MS Pulls Windows 7 Tool After GPL Violation Claim 186
Sam notes an Ars story on Microsoft pulling the Windows 7 USB/DVD Download Tool from the Microsoft Store website after a report indicating that the tool incorporated open source code in a way that violated the GNU's General Public License. Whether the software giant is actually violating the GPL, a widely used (including by the Linux kernel) free software license, is not confirmed. "We are currently taking down the Windows USB/DVD Tool from the Microsoft Store site until our review of the tool is complete," a Microsoft spokesperson told Ars. The fact the company pulled the tool doesn't bode well, so we'll have to watch closely to see what the company puts back on its servers.
What if it IS a violation? (Score:4, Interesting)
What if it IS a GPL violation?
Will they release the source code?
And if not, if they just replace the GPL parts and release a new version, will people who downloaded the first version be legally able to demand the source code? Will the mere tainting of the code with GPL code cast a shadow on any future releases; "did they really replace the GPL parts or did they just refactor it"?
Re:more info (Score:5, Interesting)
If this is a GPL violation, I'm sure it wasn't deliberate by Microsoft. People around here no doubt think differently. I'd be interested to know what processes they have in place - at our company, any use of third party code (whatever license) has to be sign-off by the CTO, and the details get put away in a file somewhere. There's more to it than that, but in theory, something like this would be a screw-up by somebody or a break-down in the process.
What if it IS a GPL violation part II? (Score:1, Interesting)
What if it is a GPL violation and microsoft just comes out and says "ya, plenty of GPL'd code in there. We just took it and used it."
Who, exactly, sues them in this case?
Seriously - I don't understand the answer to this question. Somebody please explain it to me.
I have a very strong intuition that GPL'd code is used every day by all sorts of software places, including a lot of embedded developers who simply think that the GPL is a toothless naive nothing of a license. Red hat and many others seem to have built multi-billion dollar businesses on brightlining the GPL. Can somebody explain to me how the GPL is NOT actually toothless, other than the teeth of potential derision on slashdot?
Re:Excellent example of why MS hates GPL. (Score:3, Interesting)
How? By reading the complaint and checking that the evidence given in the complaint matches what is in the code. Then if there is any grounds for complaint it's a matter of talking to whoever was responsible for the code - all this should be blatantly obvious. If there is nothing I really can't see baseless conspiracy theories being a problem as it will fizzle out without evidence. The SCO fiasco required expenditure of money for PR to get their baseless rumours out so it's not a relevant example.
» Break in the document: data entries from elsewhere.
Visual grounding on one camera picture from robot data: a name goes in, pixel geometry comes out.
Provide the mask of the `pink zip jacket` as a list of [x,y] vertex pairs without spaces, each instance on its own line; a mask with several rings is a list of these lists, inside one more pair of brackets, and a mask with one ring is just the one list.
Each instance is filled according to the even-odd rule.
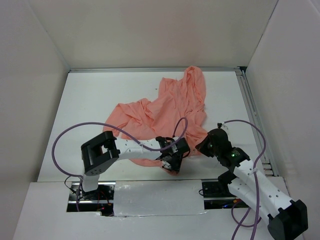
[[190,66],[180,80],[163,78],[156,100],[142,98],[137,102],[117,104],[106,123],[123,129],[138,140],[178,137],[185,132],[190,156],[198,156],[196,145],[207,136],[202,127],[207,117],[205,99],[203,72],[199,67]]

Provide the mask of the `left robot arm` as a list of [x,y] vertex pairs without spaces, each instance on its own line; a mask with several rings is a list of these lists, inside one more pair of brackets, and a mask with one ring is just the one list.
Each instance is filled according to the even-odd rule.
[[96,200],[100,193],[99,177],[120,160],[160,161],[161,167],[178,173],[184,156],[191,149],[182,138],[157,136],[148,140],[116,138],[112,131],[103,132],[81,146],[83,177],[80,194],[83,200]]

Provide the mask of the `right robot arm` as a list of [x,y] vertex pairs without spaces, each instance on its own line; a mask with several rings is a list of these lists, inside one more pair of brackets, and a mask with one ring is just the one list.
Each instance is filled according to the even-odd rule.
[[273,239],[294,240],[308,229],[307,206],[276,187],[241,148],[232,146],[223,129],[208,132],[195,148],[228,169],[218,178],[220,194],[232,194],[258,211]]

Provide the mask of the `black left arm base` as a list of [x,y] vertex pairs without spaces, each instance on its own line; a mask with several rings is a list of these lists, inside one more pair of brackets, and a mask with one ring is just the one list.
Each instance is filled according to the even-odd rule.
[[69,197],[66,211],[97,212],[104,217],[114,216],[114,193],[116,183],[105,181],[98,183],[98,189],[90,193],[83,193],[78,182],[72,182],[68,187]]

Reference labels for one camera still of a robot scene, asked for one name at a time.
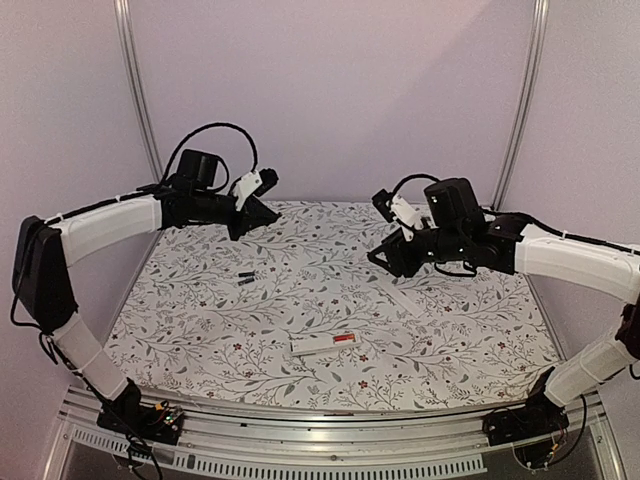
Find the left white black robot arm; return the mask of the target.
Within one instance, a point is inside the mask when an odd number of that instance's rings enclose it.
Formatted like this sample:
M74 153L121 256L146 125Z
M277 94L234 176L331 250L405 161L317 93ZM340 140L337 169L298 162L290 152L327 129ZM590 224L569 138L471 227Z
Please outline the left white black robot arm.
M163 230L218 225L235 241L273 224L278 213L261 196L279 181L272 168L252 168L224 191L213 185L219 157L188 150L167 179L49 219L30 216L20 226L12 289L13 304L28 314L45 348L100 396L113 401L111 419L128 434L148 426L148 412L125 392L131 382L115 365L81 316L72 272L134 238Z

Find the red battery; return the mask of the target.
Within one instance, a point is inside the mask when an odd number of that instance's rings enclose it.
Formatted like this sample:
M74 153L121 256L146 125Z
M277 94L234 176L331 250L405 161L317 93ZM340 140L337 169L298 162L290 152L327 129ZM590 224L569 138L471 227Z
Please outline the red battery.
M343 334L343 335L336 335L333 337L333 342L336 345L349 344L355 341L356 341L356 337L354 334Z

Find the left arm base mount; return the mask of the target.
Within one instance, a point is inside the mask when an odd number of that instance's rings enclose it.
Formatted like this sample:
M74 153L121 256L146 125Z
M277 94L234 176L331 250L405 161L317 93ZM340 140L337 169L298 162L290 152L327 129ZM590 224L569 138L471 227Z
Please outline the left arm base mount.
M149 440L167 445L177 445L184 424L184 410L162 400L153 406L142 403L139 387L126 379L123 390L114 398L104 397L93 390L101 402L102 411L97 425L139 440Z

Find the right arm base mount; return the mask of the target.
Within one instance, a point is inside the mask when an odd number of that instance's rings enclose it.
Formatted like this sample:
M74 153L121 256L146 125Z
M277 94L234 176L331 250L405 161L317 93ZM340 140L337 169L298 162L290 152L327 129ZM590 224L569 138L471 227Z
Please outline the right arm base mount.
M497 408L482 418L482 431L489 445L523 441L567 429L564 407L558 407L543 393L535 393L523 406Z

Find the long white remote control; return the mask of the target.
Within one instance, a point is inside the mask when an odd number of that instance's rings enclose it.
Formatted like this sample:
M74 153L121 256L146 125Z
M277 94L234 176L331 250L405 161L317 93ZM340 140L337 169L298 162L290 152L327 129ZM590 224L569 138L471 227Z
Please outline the long white remote control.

Some people may recall when Microsoft was shipping developers CDROMs with gcc along with a copy of the GPL. They didn't always hate the GPL it was just another set of rules to follow to use other people's stuff. The BSD licence of course even allowed them to put "copyright Microsoft" in the etc/hosts file as if it wasn't copied from elsewhere but who really cares, it's just amusing and wouldn't stand up in a court anywhere.
Re:more info (Score:3, Interesting)
I worked once for a company where I was ask for a common stack implementation that would be ready to be used, I recomended to modify a BSD implementation instead of developing it ourselves from scratch or to buy one from a third party.
Answer was "no no no, no free code in our software". I tried to explain the various free licenses policy that are currently used and to describe avantages of the BSD one, but finally my employer of that time decided to buy the stack it needed from a third party.
So we received the stack sources from said third party, which were from the BSD one I recommanded in the first place.
It is in fact quite common for a software producer who have to put its name over a piece of code to prefer to buy every pieces of code it does not produce itself rather than directly borrow and adapt it from the adequate license.
Sometimes third parties are kind enough to really implement required code themselves or to at least borrow it from the right license for the job, sometimes they are not.
If you want to make money in embedded software, for instance, just take every BSD implemented stacks, like TCP/IP, FTP, SNMP, adapt them to embedded use then just build a minimal company to sell them once properly tested over different architectures, finally, sell them to companies that produced embedded software. Such a stack can be sold between 50000 and 100000 euros, that corresponds more or less to the third of what a software engineer whould cost to the buyer to produce the stack itself, not to mention the time it would take. ;)
Then if in your day job someone ask you about a such a stack, kindly indicate her/him the appropriate company which sells it
Re:Excellent example of why MS hates GPL. (Score:3, Interesting)
Have you actually read the Codeplex bylaws and what types of licenses they want? Microsoft is hard at work trying to redefine open source into something completely different than it is today.